Transcribe only the stretch of lines that opens with the line containing "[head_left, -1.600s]" and closes with the last line of the listing, skipping pictures.

** Information supplied follows **

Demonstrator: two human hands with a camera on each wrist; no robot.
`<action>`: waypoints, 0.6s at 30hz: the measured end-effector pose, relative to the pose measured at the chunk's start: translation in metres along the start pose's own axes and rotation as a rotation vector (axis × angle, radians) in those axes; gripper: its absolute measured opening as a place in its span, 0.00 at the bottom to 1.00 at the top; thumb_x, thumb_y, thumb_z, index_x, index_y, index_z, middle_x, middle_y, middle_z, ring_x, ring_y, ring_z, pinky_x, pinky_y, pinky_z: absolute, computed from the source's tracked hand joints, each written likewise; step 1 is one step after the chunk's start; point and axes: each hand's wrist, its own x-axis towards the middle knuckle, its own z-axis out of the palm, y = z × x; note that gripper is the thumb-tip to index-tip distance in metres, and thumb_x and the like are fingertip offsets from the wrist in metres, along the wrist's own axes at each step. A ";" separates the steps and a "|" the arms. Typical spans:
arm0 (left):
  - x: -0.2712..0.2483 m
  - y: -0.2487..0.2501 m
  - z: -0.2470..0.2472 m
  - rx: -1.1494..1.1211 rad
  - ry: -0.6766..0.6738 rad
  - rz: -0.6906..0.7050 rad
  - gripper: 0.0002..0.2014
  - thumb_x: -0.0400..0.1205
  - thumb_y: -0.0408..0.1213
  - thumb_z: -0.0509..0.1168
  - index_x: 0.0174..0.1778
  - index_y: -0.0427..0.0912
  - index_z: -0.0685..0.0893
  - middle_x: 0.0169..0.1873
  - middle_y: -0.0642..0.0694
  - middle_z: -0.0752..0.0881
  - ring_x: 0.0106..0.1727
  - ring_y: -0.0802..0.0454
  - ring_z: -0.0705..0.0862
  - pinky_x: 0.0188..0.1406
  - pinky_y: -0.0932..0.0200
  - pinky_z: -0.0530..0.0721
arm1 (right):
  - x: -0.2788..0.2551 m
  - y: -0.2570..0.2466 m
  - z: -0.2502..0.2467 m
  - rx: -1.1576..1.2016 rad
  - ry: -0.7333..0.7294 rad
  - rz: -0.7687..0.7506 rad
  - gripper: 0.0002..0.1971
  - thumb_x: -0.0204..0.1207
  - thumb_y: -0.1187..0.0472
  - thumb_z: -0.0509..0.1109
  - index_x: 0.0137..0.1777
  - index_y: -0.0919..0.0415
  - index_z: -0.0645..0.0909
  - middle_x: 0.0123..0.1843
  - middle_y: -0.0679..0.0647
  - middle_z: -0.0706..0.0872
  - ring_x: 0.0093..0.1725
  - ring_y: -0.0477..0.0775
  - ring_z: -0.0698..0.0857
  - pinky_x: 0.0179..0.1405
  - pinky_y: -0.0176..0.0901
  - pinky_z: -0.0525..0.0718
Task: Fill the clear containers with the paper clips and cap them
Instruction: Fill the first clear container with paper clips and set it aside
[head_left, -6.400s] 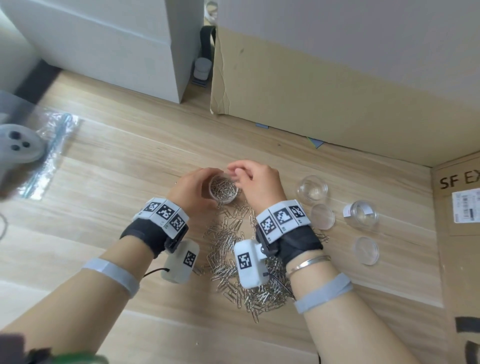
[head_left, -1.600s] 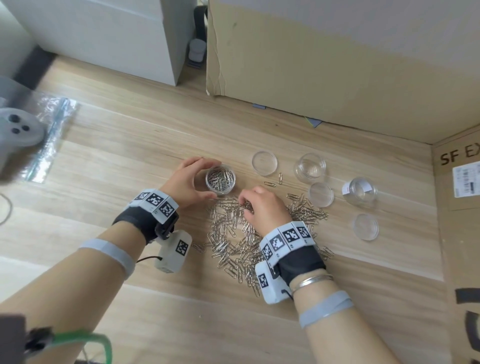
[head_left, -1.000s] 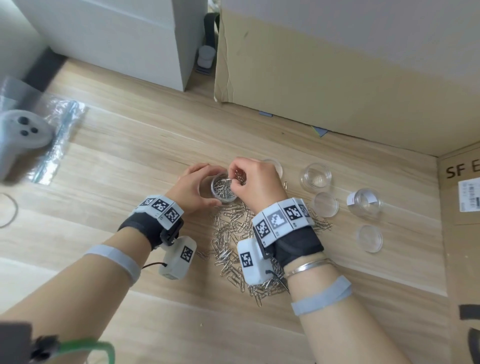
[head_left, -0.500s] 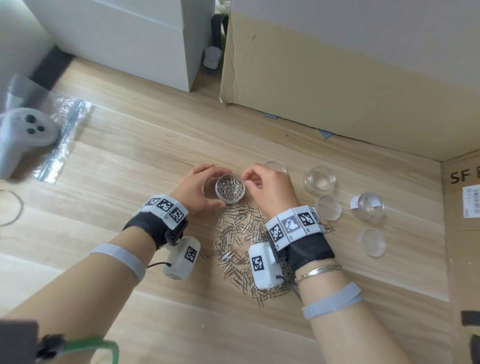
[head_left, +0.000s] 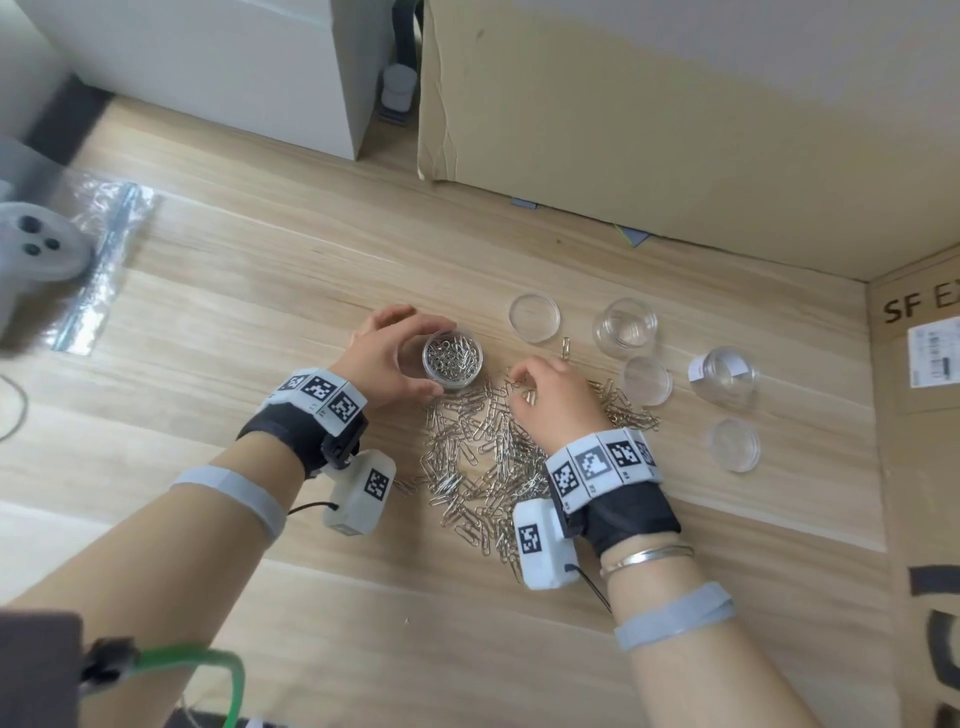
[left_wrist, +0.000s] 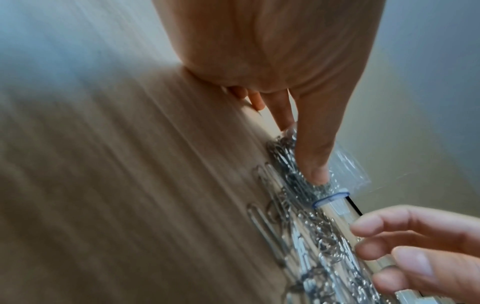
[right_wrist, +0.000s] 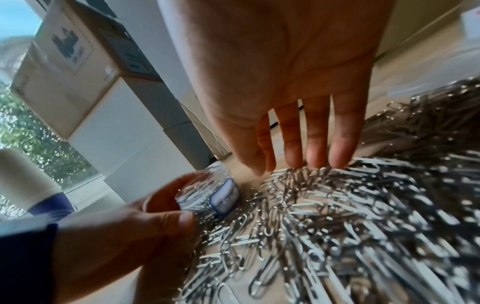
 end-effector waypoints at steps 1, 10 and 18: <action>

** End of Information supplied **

Exercise answer.
[head_left, -1.600s] 
[head_left, -1.000s] 
[head_left, -0.500s] 
[head_left, +0.000s] 
[left_wrist, +0.000s] 
[right_wrist, +0.000s] 
 end-effector waypoints at steps 1, 10 and 18: <action>

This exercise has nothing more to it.